For Jewish religious associations, like the Qumran communities, the Essenes, and the Pharisees--life centered around a CODE (or a set of rules), as embodied in the Torah. This lay at the basis of blessings, readings, expositions, confessions, and prayers that formed the content of the synagogue services.
For members of the Hellenistic Jews, life centered primarily around a cult, with dramatic rituals, processions, and mystical experiences.
The Scriptures teach that the Christian Life centers primarily around FELLOWSHIP with God and one another. The gifts and fruit of the Spirit are the instruments through which this fellowship is expressed and deepened.
This means that the focal point for Christian’s is not a book or a rite, not a code or a cult, but a set of relationships: love God, love neighbor.

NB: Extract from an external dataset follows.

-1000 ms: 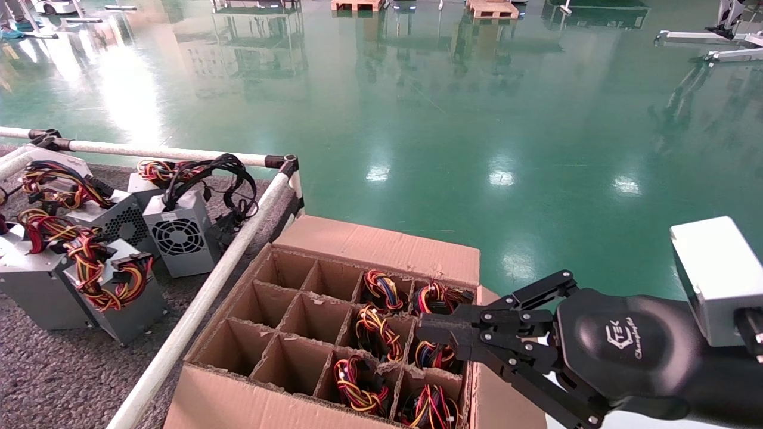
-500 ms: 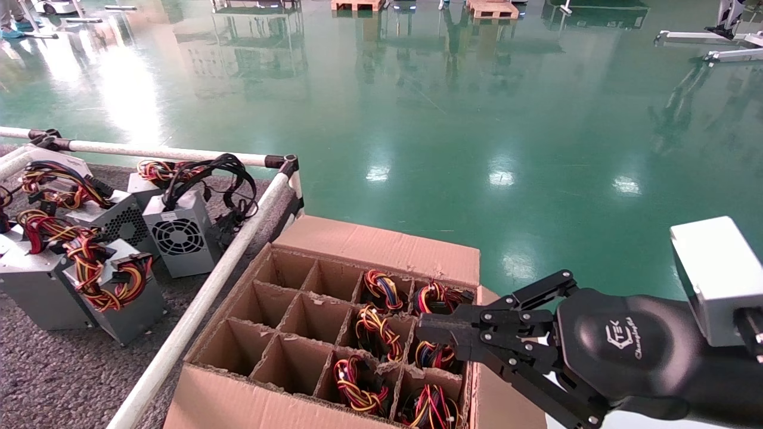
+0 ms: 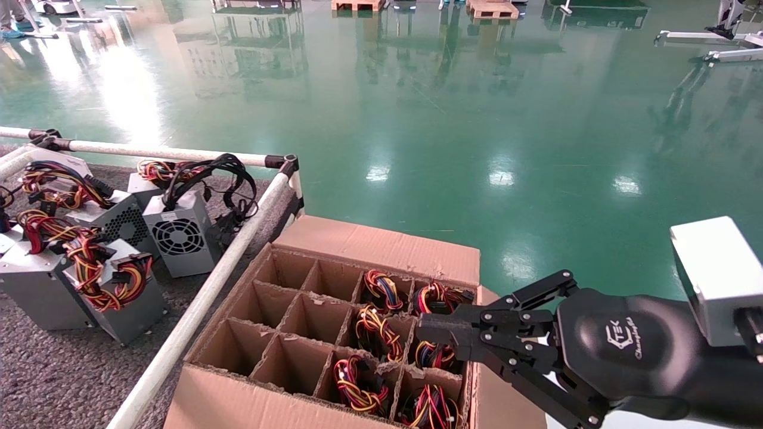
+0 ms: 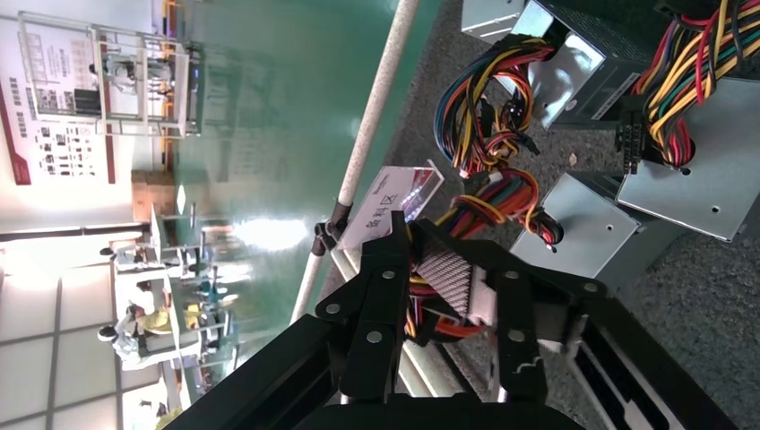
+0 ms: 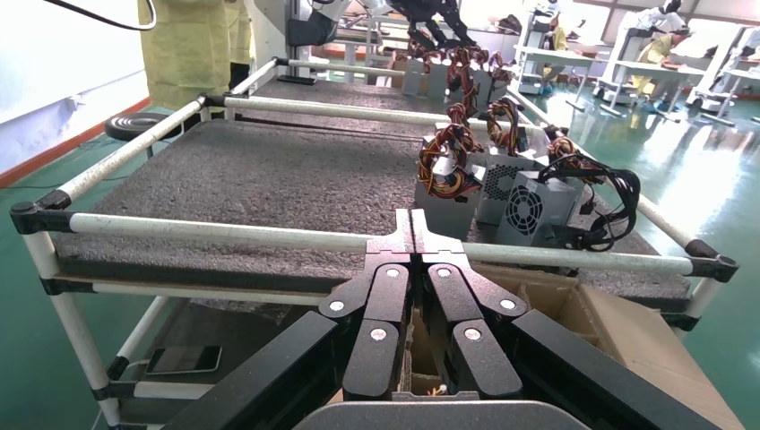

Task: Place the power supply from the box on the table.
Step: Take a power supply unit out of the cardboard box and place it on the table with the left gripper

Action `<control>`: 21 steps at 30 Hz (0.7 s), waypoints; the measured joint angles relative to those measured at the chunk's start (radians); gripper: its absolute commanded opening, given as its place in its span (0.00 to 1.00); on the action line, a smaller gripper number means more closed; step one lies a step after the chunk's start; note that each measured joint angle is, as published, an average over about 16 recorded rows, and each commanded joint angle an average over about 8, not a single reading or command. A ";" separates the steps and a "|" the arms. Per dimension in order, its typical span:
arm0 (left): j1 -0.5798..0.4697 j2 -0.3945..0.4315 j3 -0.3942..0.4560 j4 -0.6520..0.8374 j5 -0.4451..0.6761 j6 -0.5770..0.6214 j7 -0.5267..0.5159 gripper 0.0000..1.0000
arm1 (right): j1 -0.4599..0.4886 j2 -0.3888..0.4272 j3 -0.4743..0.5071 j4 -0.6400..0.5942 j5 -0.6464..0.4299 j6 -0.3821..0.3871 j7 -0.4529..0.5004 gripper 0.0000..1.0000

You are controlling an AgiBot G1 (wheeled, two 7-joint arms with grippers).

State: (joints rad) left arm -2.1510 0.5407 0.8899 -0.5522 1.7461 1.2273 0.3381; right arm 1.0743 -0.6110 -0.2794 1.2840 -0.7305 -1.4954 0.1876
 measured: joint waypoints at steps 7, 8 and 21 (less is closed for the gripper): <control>0.004 0.002 0.004 0.007 0.002 0.002 0.002 1.00 | 0.000 0.000 0.000 0.000 0.000 0.000 0.000 0.00; 0.004 0.002 0.005 0.008 0.002 0.003 0.003 1.00 | 0.000 0.000 0.000 0.000 0.000 0.000 0.000 0.00; 0.010 0.007 0.024 0.014 0.003 0.014 0.001 1.00 | 0.000 0.000 0.000 0.000 0.000 0.000 0.000 0.00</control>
State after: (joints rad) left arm -2.1413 0.5481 0.9141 -0.5382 1.7493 1.2414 0.3387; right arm 1.0743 -0.6110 -0.2794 1.2840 -0.7305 -1.4954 0.1876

I think Catholicism increasingly followed the path of the cults in making a rite the center of its activities; and Protestantism followed the path of the synagogue in placing a book and rules at the center of its services. Of course the Bible and communion and moral rules are fundamental to what takes place in church, but there is more to the work of the Spirit in the church than the Word and Sacrament and good behavior. To separate the Word and Sacrament from the relationship is to indulge in empty religious exercise; to separate moral behavior from the relationship is to become a legalist. All of these are empty without God. It’s all about the relationship.